TGFβ1 is best known as a fibrogenic cytokine, a role well documented in both human diseases and transgenic mouse models of hepatic TGFβ1 overexpression.38,39 However, further work is required to determine the precise biological or pathological significance of the observations presented in this report. Several biological traits peculiar to TGFβ1 need careful consideration for the appropriate interpretation of these results. First, apart from its well-known profibrogenic actions, TGFβ1 also controls diverse cellular functions such as proliferation, differentiation, adhesion, migration, matrix expression, matrix degradation, and immune surveillance. Determined by the context, a stringent balance of these actions is required for normal tissue homeostasis. Second, although TGFβ1 transcription occurs in many cell types, its translation and secretion appear to be under strict regulation, a phenomenon explaining the well-documented discrepancy between TGFβ1 protein levels and corresponding mRNA expression.40,41 Therefore, in addition to knowledge of pathophysiological context, temporally stacked examinations are necessary to determine which pathological events underpin parenchymal TGFβ1 expression in BA. A major impediment in this regard is the ethical restriction on interval liver biopsies after Kasai operation. Therefore, the interpretation of single point examinations (mRNA or protein-based) such as those adopted in this and earlier reports42,43 is somewhat limited. Nonetheless, this work provides a framework for the synthesis of testable hypotheses.

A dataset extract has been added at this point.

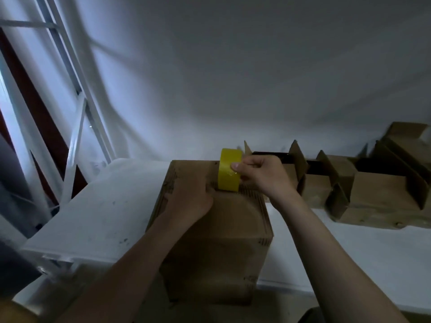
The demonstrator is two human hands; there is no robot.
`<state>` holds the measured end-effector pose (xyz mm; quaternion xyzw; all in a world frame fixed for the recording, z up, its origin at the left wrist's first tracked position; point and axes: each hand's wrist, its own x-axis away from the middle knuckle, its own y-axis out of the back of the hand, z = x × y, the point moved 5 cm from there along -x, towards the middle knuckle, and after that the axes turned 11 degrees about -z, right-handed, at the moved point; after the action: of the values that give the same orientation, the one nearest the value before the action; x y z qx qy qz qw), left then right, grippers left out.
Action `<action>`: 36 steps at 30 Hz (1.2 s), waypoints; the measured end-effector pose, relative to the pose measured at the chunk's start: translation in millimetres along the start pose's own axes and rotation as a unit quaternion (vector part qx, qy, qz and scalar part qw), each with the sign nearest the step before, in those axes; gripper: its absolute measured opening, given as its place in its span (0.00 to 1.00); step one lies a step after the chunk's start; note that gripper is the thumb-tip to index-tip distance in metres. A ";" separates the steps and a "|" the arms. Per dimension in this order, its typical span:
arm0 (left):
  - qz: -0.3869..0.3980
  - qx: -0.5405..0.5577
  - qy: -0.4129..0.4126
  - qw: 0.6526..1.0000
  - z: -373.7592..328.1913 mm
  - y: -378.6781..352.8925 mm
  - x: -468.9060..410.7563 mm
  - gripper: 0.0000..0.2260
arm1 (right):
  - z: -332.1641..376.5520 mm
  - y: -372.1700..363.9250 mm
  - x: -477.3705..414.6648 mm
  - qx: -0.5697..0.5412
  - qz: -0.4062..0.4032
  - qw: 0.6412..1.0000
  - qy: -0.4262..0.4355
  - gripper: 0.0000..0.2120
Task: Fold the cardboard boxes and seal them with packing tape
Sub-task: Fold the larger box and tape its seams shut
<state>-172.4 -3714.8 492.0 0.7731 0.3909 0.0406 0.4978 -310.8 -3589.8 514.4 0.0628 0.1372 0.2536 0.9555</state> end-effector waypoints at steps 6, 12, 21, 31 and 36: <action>0.041 0.091 0.063 0.993 3.0 11.7 4.0 0.11 | -2.1 -20.6 3.8 -0.048 -0.038 0.997 -0.053 0.25; 0.063 0.116 0.059 0.990 6.0 14.2 -2.1 0.11 | 7.9 -12.6 -7.8 0.178 -0.063 0.974 0.121 0.20; 0.010 0.124 0.073 0.990 7.7 25.4 -13.4 0.18 | -0.5 -1.0 -1.9 0.267 -0.031 0.933 0.238 0.18; 0.030 0.169 0.052 0.984 33.4 28.1 -37.6 0.19 | -6.6 -29.4 1.8 0.199 -0.001 0.931 0.306 0.24; 0.123 0.182 0.053 0.974 37.5 16.7 -36.0 0.19 | -12.2 -37.1 -7.6 0.128 0.072 0.953 0.266 0.26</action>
<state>-170.9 -3769.0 498.4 0.8897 0.3195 0.0699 0.3184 -303.3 -3625.1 497.5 0.1242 0.4124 0.3095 0.8478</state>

For example, although parenchymal cells can produce extracellular matrix proteins,44 the lack of pericellular extracellular matrix in these livers and the presence of characteristic portoportal bridging (Figure 1) strongly support paracrine fibrogenic interactions between hepatocytes and MFBs in advanced BA. Similarly, because cholestasis and oxidative stress are common pathophysiologic mechanisms of liver injury in advanced BA, it is reasonable to postulate that coupled actions of toxic bile acids and mediators of oxidative stress could be the underlying triggers for hepatic upregulation of TGFβ1. Our unpublished data from tissue culture studies support this hypothesis. Similarly, Kupffer cell activation, a frequent source of oxidative stress, is known to amplify the TGFβ1 signal pathway,45 supporting the hypothesis that Kupffer cells may have a role in hepatocyte overexpression of TGFβ1. These hypotheses are the focus of our ongoing investigations. Similarly, questions pending resolution through further research concern the impact of oxidative stress and toxic bile acids on expression of noncollagenous matrix proteins and matrix metalloproteinases; whether noncanonical TGFβ1 signaling pathways intersect with canonical pathway; and, if so, what the pathological and molecular determinants of these intersections are.